Using pc-sampling#

PC (Program Counter) Sampling service for GPU profiling is a profiling technique that periodically samples the program counter during GPU kernel execution to understand code execution patterns and hotspots. This helps in: - Identifying performance bottlenecks - Understanding kernel execution behavior - Analyzing code coverage - Finding heavily executed code paths

To try out the PC sampling feature, you can use the rocprofv3 command-line tool or the rocprofiler SDK library on ROCm 6.4 or later.

Note

PC sampling is supported on AMD GPUs with gfx90a and later architectures. Before using the PC sampling feature, ensure that the GPU supports it.

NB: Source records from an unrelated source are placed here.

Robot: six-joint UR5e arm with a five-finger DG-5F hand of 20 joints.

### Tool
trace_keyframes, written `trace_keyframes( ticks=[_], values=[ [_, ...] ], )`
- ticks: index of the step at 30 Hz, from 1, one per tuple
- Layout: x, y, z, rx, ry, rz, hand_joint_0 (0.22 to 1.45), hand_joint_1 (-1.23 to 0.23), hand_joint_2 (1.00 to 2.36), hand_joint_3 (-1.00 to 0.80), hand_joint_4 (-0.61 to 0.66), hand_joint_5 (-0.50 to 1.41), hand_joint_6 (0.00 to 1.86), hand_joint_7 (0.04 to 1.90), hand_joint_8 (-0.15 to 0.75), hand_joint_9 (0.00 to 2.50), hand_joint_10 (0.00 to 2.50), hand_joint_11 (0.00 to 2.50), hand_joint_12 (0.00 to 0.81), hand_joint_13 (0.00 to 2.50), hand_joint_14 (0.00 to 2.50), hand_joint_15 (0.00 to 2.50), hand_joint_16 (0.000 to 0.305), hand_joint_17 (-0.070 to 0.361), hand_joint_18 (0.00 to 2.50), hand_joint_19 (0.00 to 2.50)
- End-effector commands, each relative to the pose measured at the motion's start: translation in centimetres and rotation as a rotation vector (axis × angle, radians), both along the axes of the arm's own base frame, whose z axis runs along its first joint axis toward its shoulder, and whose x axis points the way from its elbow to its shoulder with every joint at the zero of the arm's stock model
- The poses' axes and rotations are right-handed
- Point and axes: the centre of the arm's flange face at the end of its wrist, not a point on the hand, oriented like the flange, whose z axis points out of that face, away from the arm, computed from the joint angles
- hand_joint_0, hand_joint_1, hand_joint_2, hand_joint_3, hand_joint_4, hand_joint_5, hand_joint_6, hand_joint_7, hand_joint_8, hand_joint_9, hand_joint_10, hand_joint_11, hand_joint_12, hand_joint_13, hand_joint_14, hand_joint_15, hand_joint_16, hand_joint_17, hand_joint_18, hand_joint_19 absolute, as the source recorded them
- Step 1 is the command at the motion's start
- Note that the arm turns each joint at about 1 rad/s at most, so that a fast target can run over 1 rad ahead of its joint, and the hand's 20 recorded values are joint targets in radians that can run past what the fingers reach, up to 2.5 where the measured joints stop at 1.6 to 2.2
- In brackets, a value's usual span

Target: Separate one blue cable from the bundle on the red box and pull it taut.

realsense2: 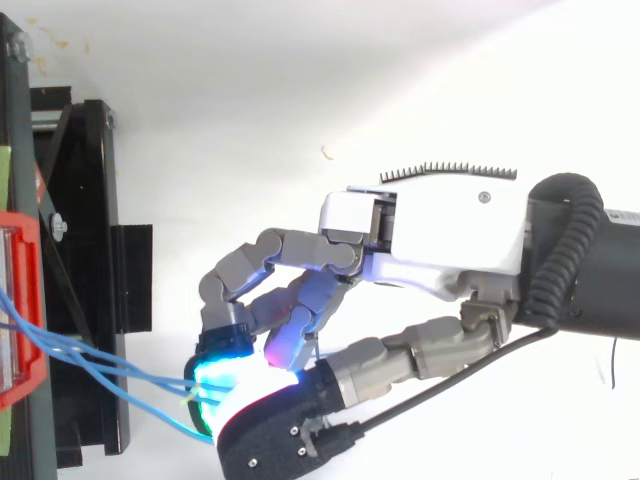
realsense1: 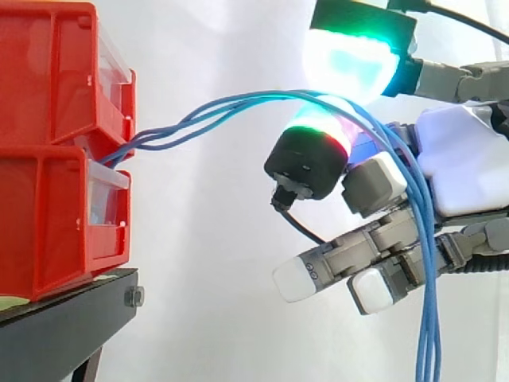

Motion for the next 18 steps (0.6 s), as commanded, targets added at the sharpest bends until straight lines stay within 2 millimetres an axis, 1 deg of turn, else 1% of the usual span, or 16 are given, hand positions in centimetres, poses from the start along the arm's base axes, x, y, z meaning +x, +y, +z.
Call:
trace_keyframes(
  ticks=[1, 3, 10, 11, 13, 15, 16, 17, 18],
  values=[
    [-0.04, -0.01, 0.03, 0.000, 0.001, 0.000, 0.59, -0.73, 1.01, -0.23, 0.09, -0.12, 0.82, 1.17, 0.365, 1.15, 0.02, 0.74, 0.409, 0.64, 0.01, 0.25, 0.059, 0.133, 0.69, 0.52],
    [0.01, 0.00, 0.11, 0.001, -0.002, 0.000, 0.59, -0.76, 1.01, -0.22, 0.08, -0.12, 0.82, 1.16, 0.365, 1.14, 0.02, 0.73, 0.411, 0.64, 0.01, 0.25, 0.059, 0.133, 0.70, 0.51],
    [0.01, 0.00, 0.11, -0.001, -0.002, 0.000, 0.62, -0.88, 1.02, -0.23, 0.04, -0.14, 0.83, 1.14, 0.317, 1.02, 0.02, 0.74, 0.379, 0.58, 0.01, 0.25, 0.053, 0.119, 0.62, 0.50],
    [-0.02, 0.00, 0.04, -0.001, 0.000, 0.000, 0.66, -0.92, 1.01, -0.27, 0.00, -0.15, 0.85, 1.11, 0.313, 1.00, 0.02, 0.75, 0.380, 0.57, 0.01, 0.24, 0.053, 0.119, 0.62, 0.48],
    [-0.02, 0.00, 0.04, -0.001, 0.000, 0.000, 0.68, -0.95, 1.01, -0.30, -0.03, -0.16, 0.86, 1.13, 0.311, 0.99, 0.02, 0.74, 0.378, 0.56, 0.01, 0.23, 0.053, 0.118, 0.61, 0.46],
    [0.01, 0.00, 0.11, -0.001, -0.002, 0.000, 0.72, -0.96, 1.01, -0.35, -0.07, -0.17, 0.87, 1.11, 0.301, 0.96, 0.02, 0.73, 0.373, 0.55, 0.01, 0.22, 0.053, 0.119, 0.61, 0.44],
    [0.03, 0.01, 0.00, -0.001, 0.000, 0.000, 0.72, -0.96, 1.01, -0.35, -0.07, -0.17, 0.88, 1.11, 0.298, 0.96, 0.02, 0.74, 0.372, 0.55, 0.01, 0.23, 0.053, 0.118, 0.61, 0.44],
    [0.03, 0.01, 0.00, -0.001, 0.000, 0.000, 0.74, -0.97, 1.01, -0.37, -0.06, -0.17, 0.88, 1.15, 0.299, 0.96, 0.02, 0.74, 0.373, 0.55, 0.01, 0.22, 0.053, 0.118, 0.61, 0.43],
    [0.03, 0.01, 0.00, -0.001, 0.000, 0.000, 0.74, -0.98, 1.01, -0.38, -0.04, -0.18, 0.89, 1.14, 0.295, 0.96, 0.02, 0.74, 0.372, 0.55, 0.01, 0.21, 0.052, 0.118, 0.60, 0.43]
  ],
)
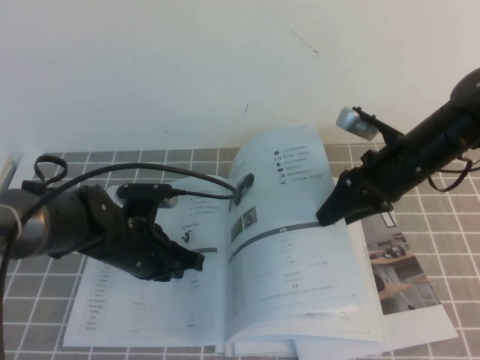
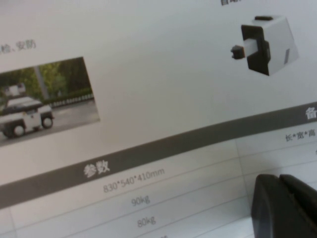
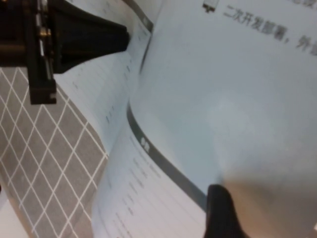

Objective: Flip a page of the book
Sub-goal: Open the closed book

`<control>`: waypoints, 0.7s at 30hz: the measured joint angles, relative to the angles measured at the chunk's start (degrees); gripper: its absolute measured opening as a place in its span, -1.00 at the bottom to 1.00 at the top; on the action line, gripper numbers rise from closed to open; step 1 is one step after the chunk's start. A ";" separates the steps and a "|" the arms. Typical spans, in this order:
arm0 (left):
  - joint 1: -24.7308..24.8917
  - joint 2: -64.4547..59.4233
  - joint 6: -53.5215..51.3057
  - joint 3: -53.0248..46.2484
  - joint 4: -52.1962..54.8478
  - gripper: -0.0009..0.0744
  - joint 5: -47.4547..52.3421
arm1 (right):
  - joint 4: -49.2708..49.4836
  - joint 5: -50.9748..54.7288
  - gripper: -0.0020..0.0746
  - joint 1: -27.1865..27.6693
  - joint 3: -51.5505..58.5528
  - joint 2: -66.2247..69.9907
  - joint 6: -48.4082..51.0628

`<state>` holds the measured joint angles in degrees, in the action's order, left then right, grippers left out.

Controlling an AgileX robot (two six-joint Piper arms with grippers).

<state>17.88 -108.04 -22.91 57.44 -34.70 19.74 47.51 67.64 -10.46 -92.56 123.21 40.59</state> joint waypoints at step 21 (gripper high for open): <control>0.00 0.00 -0.10 0.00 -0.09 -0.99 0.00 | 0.04 1.24 0.08 -2.57 -10.62 0.05 -6.11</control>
<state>17.88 -108.04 -23.02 57.44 -34.79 19.74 47.55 68.88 -13.03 -103.18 123.26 34.48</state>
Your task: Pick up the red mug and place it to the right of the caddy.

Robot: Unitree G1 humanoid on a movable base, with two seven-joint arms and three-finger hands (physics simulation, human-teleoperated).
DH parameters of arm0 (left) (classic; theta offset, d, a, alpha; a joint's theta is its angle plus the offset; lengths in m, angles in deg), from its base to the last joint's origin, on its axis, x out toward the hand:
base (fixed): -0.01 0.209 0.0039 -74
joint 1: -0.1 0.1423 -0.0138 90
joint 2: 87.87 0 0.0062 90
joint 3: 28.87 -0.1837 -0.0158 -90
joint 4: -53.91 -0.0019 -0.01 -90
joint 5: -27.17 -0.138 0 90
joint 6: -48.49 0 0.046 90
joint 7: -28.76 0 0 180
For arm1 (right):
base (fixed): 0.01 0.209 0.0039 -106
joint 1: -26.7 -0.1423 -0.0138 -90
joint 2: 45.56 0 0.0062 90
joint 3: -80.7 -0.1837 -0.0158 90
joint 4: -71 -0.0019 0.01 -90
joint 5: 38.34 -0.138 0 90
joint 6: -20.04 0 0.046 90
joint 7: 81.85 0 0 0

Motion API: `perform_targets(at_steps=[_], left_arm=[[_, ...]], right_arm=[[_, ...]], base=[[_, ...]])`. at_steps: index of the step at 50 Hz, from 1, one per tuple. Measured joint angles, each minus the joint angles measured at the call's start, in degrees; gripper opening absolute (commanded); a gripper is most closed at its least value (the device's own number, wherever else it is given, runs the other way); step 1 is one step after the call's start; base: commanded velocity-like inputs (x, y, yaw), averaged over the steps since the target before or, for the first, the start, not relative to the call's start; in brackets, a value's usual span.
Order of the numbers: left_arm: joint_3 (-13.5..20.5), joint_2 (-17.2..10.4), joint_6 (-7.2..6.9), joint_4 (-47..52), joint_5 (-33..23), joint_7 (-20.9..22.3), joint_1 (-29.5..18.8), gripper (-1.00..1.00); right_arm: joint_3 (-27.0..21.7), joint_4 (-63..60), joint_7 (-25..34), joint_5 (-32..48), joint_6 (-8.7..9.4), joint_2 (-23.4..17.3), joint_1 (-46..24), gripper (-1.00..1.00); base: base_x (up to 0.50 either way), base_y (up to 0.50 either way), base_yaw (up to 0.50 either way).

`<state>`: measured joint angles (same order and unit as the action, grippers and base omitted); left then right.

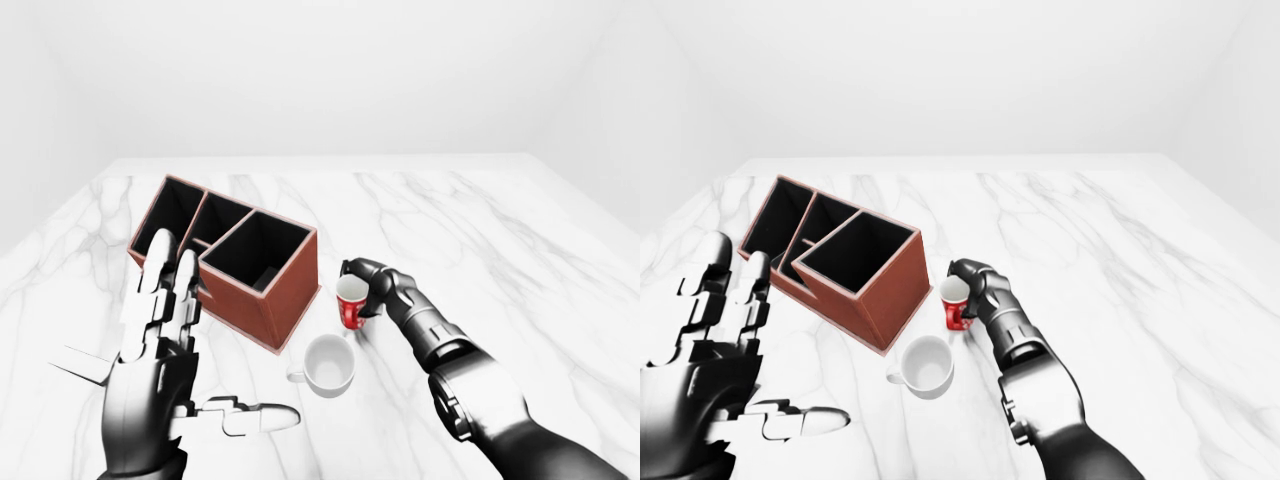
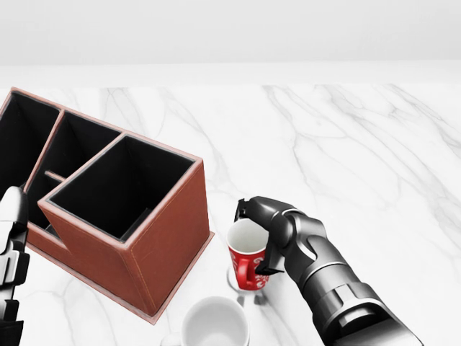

PC Sampling availability and Configuration#

To check if the GPU supports PC sampling, use the following command:

rocprofv3 -L

OR

rocprofv3 --list-avail

The output will list if rocprofv3 supports PC sampling on the GPU and what configuration is supported.

List available PC Sample Configurations for node_id     11
Method: ROCPROFILER_PC_SAMPLING_METHOD_HOST_TRAP
Unit:   ROCPROFILER_PC_SAMPLING_UNIT_TIME
Minimum_Interval:       1
Maximum_Interval:       18446744073709551615

The above output shows that the GPU supports PC sampling with the ROCPROFILER_PC_SAMPLING_METHOD_HOST_TRAP method and the ROCPROFILER_PC_SAMPLING_UNIT_TIME unit. The minimum and maximum intervals are also displayed.

Based on the above configuration, you can use the following command to profile the application using PC sampling:

rocprofv3 --pc-sampling-beta-enabled --pc-sampling-method host_trap --pc-sampling-unit time --pc-sampling-interval 1 -- <application_path>

The above command enables PC sampling with the host_trap method, time unit, and an interval of 1 us(micro second). Replace <application_path> with the path to the application you want to profile.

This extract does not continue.